BEGIN
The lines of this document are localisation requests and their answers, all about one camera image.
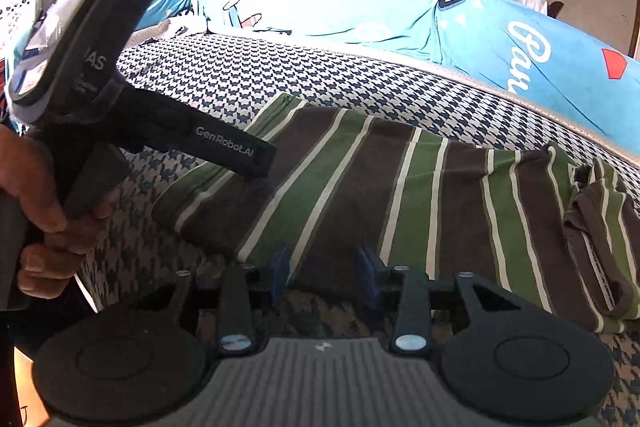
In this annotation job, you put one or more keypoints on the green brown striped shirt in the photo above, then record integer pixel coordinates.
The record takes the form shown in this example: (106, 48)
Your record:
(400, 187)

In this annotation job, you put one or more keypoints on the table with white cloth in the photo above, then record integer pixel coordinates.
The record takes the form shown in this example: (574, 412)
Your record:
(531, 1)

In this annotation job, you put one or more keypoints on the person's left hand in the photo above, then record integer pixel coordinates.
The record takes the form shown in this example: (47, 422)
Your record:
(35, 177)

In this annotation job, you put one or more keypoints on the houndstooth sofa seat cover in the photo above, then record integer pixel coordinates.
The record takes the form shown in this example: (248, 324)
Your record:
(225, 67)

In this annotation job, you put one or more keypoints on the blue back cushion, star print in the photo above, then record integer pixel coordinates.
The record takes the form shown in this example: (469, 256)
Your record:
(325, 7)

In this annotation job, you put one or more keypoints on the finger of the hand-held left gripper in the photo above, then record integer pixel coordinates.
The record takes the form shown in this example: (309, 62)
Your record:
(210, 142)

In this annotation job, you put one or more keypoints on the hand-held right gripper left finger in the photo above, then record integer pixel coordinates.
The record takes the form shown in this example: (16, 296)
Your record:
(280, 274)

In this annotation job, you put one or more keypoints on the blue back cushion, script print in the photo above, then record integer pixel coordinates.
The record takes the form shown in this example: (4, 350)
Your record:
(565, 82)

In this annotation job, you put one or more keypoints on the dark dining chair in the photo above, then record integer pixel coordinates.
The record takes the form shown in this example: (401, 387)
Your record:
(555, 9)

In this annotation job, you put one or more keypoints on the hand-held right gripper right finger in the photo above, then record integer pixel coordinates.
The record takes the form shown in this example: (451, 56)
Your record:
(368, 276)

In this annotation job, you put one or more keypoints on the white perforated laundry basket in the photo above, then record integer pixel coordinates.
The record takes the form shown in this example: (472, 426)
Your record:
(15, 7)
END
EXERCISE PROMPT – After identifying the lines above that contain "back", copy each one.

TASK RESPONSE –
In this annotation job, you put one or more keypoints on the blue back cushion, star print in the photo above, then record integer pixel coordinates.
In this annotation job, you put one or more keypoints on the blue back cushion, script print in the photo above, then record integer pixel coordinates.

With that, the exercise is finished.